* TASK
The answer must consist of every line in the data that contains "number".

* DATA RECORDS
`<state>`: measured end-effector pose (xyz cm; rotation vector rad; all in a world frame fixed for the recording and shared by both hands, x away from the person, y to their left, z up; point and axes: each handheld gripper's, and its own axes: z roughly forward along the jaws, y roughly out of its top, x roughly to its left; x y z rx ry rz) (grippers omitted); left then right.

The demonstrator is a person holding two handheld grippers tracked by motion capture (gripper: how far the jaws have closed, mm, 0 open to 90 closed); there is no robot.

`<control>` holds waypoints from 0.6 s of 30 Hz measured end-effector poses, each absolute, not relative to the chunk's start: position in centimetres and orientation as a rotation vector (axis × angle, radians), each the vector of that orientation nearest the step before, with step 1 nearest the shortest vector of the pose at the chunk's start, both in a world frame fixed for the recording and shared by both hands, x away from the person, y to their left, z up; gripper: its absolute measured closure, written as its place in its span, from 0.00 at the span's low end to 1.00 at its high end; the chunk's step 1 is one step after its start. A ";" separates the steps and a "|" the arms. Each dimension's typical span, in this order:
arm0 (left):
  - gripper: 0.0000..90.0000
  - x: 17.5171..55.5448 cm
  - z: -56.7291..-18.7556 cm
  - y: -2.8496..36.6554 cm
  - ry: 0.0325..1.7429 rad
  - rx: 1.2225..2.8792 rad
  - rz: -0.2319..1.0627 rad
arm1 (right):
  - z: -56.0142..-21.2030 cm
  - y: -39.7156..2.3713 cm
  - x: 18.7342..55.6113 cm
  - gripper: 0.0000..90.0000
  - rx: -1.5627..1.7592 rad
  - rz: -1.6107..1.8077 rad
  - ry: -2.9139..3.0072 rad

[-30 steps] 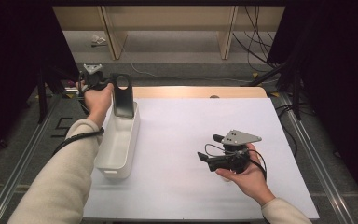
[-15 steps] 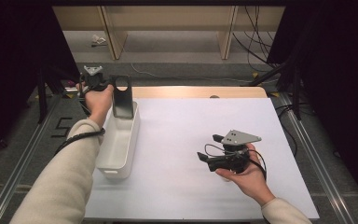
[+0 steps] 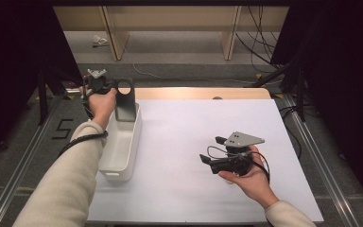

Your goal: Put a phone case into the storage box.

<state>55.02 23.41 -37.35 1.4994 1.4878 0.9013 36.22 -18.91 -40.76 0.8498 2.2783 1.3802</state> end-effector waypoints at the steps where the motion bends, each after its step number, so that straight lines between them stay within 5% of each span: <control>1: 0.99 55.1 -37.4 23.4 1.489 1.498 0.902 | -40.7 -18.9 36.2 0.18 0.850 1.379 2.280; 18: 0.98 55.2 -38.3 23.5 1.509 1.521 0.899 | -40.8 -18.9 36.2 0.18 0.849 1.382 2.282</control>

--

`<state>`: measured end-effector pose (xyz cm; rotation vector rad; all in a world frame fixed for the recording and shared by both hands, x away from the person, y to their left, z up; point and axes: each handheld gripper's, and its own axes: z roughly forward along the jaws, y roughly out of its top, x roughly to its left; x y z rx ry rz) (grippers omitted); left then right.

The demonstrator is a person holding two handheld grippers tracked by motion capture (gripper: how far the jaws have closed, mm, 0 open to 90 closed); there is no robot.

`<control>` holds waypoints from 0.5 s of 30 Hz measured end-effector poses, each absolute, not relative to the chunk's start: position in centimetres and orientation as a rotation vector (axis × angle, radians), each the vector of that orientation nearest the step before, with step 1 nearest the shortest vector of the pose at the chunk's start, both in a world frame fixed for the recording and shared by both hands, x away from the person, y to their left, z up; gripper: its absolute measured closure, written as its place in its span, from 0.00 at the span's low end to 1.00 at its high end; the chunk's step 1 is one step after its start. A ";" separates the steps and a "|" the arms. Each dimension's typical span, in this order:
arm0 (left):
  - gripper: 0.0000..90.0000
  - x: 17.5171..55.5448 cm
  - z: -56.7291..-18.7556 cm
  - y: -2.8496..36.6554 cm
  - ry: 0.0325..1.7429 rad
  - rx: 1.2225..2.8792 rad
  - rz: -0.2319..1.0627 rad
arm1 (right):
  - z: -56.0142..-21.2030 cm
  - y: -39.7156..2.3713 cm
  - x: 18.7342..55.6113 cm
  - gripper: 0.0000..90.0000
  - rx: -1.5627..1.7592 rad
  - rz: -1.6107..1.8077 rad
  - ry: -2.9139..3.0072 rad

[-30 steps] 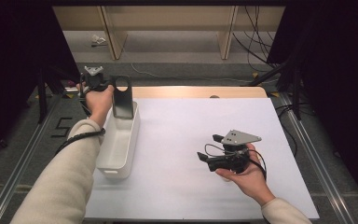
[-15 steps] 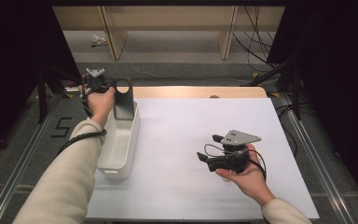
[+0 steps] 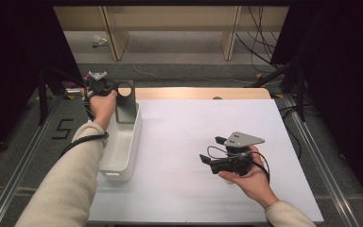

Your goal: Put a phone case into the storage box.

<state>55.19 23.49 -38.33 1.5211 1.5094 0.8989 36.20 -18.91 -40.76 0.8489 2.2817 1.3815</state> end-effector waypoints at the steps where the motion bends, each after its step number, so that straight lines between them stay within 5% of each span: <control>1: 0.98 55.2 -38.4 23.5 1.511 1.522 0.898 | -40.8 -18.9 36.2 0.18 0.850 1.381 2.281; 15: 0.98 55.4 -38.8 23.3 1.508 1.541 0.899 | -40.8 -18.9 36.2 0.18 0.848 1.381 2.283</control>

* RESPONSE BELOW
<state>55.02 23.41 -37.35 1.4994 1.4878 0.9013 36.22 -18.91 -40.76 0.8498 2.2783 1.3802</state> end-effector waypoints at the steps where the motion bends, each after its step number, so that straight lines between them stay within 5% of each span: <control>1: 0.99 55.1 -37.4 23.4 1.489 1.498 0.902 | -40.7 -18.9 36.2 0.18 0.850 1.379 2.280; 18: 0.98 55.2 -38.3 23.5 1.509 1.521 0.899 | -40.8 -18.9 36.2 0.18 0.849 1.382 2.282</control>
<state>55.19 23.49 -38.33 1.5211 1.5094 0.8989 36.20 -18.91 -40.76 0.8489 2.2817 1.3815</state> end-effector waypoints at the steps where the motion bends, each after its step number, so that straight lines between them stay within 5% of each span: <control>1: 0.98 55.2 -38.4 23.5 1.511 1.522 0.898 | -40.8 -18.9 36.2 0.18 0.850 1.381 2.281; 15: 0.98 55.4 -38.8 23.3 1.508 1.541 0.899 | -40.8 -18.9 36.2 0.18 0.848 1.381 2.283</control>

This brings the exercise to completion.